Faktor-Faktor Makro yang Menyebabkan Anak Malas Belajar (4)
Sistem Exo
Pengaruh Posmo pada sistem exo dapat dilihat dan dirasakan dengan perubahan drastis dalam berbagai pranata sosial, politik dan ekonomi. Di Indonesia kita dapat menyimaknya dalam berbagai gejala seperti berubahnya fungsi Polri dari aparat pertahanan dan keamanan menjadi fungsi keamanan, ketertiban dan penegakkan hukum (karena itu Polri keluar dari ABRI). Dalam bidang perekonomian, pemerintah kehilangan kendalinya terhadap sistem moneter, karena begitu banyaknya yang bisa ikut bermain dalam sistem moneter, sehingga nilai valuta asing menjadi sangat fluktuatif.
Dalam bidang pendidikan, sistem pendidikan nasional, yang tadinya seragam untuk seluruh Indonesia, makin bervariasi dengan banyaknya sekolah yang berorientasi pada bermacam-macam agama, sekolah yang bekerja sama dengan luar negeri, sekolah-sekolah alternatif yang dikelola LSM dan sebagainya, sementara di tingkat perguruan tinggi berkembang terus-menerus berbagai gelar baru (bahkan ada gelar-gelar palsu) dan peraturan-peraturan Depdiknas pun berubah-ubah setiap saat.
Di bidang media massa dan sarana komunikasi dan perhubungan, terdapat makin banyak alternatif. Jika di tahun 1960-an hanya ada radio dan telpon yang diputar dengan tangan dan hubungan ke luar Jawa sangat langka dan lama, sekarang sudah tersedia berbagai alternatif seperti televisi fax (dari satu stasiun saja di tahun 1963, menjadi puluhan stasiun dengan sarana satelit), HP, internet, fax, bus antar propinsi (dari Banda Aceh sampai Kupang), pesawat udara (sehingga Jakarta-Jayapura hanya beberapa jam saja) dsb., sehingga hampir tidak ada lagi daerah yang masih terisolir seperti Kabupaten Lebak di zaman Max Havelaar.

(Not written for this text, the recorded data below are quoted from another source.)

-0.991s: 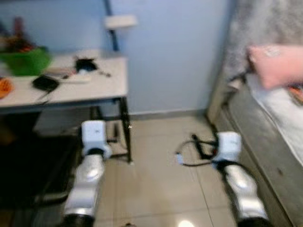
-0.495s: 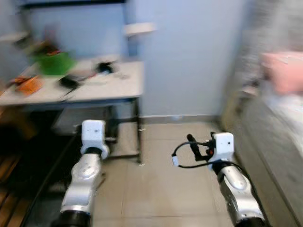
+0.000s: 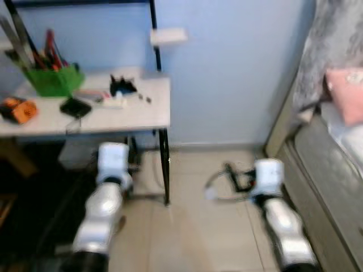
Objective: Clean up the room
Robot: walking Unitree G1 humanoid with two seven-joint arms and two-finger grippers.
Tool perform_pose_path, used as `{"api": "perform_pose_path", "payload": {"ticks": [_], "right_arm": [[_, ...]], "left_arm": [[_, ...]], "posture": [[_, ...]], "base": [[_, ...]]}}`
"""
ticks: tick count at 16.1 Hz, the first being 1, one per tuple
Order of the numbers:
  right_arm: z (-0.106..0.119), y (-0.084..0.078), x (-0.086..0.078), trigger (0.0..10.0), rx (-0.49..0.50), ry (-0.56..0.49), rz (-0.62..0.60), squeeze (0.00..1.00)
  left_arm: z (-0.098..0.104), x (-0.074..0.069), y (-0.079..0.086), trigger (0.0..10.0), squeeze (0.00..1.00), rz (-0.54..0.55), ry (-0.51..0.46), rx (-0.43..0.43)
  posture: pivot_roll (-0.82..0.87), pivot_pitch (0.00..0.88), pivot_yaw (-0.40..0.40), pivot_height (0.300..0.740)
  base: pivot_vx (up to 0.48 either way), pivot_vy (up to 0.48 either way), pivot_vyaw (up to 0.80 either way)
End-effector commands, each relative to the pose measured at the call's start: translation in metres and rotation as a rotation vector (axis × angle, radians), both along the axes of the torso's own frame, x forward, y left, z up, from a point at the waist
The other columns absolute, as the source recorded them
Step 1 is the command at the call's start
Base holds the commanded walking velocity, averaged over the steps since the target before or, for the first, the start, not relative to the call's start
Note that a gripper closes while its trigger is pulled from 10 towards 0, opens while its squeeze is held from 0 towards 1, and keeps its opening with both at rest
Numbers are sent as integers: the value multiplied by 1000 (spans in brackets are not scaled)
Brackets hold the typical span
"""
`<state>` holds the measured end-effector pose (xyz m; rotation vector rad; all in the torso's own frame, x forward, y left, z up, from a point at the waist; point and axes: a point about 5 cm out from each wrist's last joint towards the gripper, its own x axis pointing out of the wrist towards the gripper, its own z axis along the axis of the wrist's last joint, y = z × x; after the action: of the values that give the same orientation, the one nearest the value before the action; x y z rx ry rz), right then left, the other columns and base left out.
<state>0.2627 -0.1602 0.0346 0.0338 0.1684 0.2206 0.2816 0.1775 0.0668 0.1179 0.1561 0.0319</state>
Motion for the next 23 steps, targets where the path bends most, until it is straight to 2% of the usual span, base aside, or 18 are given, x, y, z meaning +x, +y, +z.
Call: {"api": "perform_pose_path", "payload": {"ticks": [1, 4, 5, 6, 7, 10, 20, 22, 23], "right_arm": [[3, -9, 1, 10000, -22, -14, -19, 0], [2, -10, 1, 10000, -25, -11, -24, 0], [1, -12, 0, 10000, -35, -3, -40, 0], [-4, -19, -3, 10000, -88, 30, -72, 0], [-6, -23, -6, 10000, -74, 39, -88, 0], [-10, -21, -6, 10000, -99, 65, -95, 0], [-10, -21, -6, 10000, -99, 65, -95, 0], [-2, -13, 10, 10000, -40, 38, -100, 0], [-3, -9, 10, 10000, -32, 46, -96, 0]], "left_arm": [[0, 1, -9, 10000, 0, -22, -2, -15], [-3, 0, -10, 10000, 0, -26, 13, -28], [-8, -4, -10, 10000, 0, -24, 22, -56], [-14, -14, -13, 10000, 0, -50, 38, -68], [-18, -20, -15, 10000, 0, -70, 45, -80], [-15, -15, -16, 10000, 0, -81, 23, -86], [-15, -15, -16, 10000, 0, -81, 23, -86], [-20, 2, -31, 10000, 0, -149, 60, -34], [-18, 5, -33, 10000, 0, -181, 61, 5]], "posture": [[-146, 0, 65, 740], [-149, 0, 67, 740], [-150, 0, 66, 740], [-151, 0, 64, 740], [-149, 0, 64, 740], [-149, 0, 64, 740], [-149, 0, 64, 740], [-181, 0, 78, 740], [-191, 0, 87, 740]], "base": [[465, 0, 0], [300, 0, 0], [0, 0, 0], [0, 0, 0], [0, 0, 0], [0, 0, 0], [0, 0, 0], [0, 0, 0], [0, 0, 0]]}}
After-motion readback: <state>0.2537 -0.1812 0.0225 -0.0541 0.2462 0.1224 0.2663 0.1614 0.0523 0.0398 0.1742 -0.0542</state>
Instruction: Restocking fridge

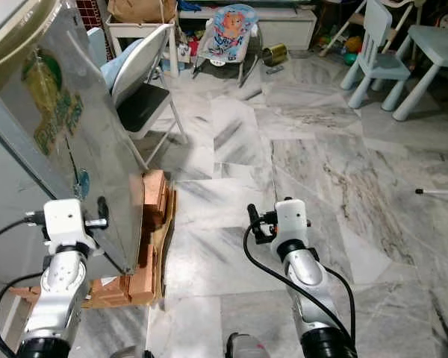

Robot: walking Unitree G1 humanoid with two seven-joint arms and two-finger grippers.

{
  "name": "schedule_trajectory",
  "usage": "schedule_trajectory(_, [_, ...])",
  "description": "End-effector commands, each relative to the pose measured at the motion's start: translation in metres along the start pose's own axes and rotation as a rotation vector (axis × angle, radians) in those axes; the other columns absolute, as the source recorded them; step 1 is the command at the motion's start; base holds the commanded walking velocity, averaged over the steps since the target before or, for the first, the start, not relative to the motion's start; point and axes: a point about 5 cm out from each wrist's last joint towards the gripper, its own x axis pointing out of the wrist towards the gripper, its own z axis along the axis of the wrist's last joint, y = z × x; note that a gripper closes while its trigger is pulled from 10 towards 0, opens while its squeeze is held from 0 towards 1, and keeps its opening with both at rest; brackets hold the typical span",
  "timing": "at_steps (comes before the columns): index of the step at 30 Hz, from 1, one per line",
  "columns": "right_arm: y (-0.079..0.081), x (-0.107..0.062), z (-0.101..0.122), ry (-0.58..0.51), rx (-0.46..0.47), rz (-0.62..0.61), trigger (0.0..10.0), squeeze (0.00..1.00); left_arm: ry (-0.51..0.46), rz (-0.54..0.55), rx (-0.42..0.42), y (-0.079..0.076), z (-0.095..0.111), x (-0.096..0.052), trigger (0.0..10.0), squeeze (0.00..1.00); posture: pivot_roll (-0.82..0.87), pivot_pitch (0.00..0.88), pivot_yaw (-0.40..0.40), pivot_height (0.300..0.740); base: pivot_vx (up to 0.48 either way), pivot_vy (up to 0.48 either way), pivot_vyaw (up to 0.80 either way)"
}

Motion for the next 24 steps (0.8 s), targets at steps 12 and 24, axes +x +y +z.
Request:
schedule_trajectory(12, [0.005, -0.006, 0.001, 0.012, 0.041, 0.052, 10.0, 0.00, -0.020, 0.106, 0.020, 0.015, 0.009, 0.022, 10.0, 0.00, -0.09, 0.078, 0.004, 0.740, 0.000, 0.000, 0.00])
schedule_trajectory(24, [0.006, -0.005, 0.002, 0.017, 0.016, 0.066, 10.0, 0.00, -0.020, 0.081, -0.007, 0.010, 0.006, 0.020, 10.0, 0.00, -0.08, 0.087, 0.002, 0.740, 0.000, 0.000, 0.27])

Dalam bidang kehidupan berkeluarga, sistem kekerabatan (keluarga besar) sudah makin ditinggalkan orang dan beralih ke pada sistem keluarga inti. Bahkan akhir-akhir ini sudah banyak orang yang memilih untuk tidak menikah (single family) atau menjadi orangtua tunggal (single parent family). Rata-rata usia menikah makin meningkat (di kalangan menengah-ke atas sudah mencapai 26 tahun dan 30 tahun bagi wanita dan pria). Psangan nikah pun ditentukan sendiri oleh anak, bukan orangtua. Upacara-upacara perkawinan masih dilakukan secara tradisional, tetapi hanya simbolik saja, karena upacara-upacara itu sama sekali tidak mencerminkan kehidupan yang sesungguhnya dari pasangan yang bersangkutan (uoacaranya berbahasa Jawa, padahal pengantin sama sekali tidak mengerti bahasa Jawa, bahkan sangat boleh jadi psangan sudah berhubungan seks jauh sebelum upacara adat yang disakralkan itu).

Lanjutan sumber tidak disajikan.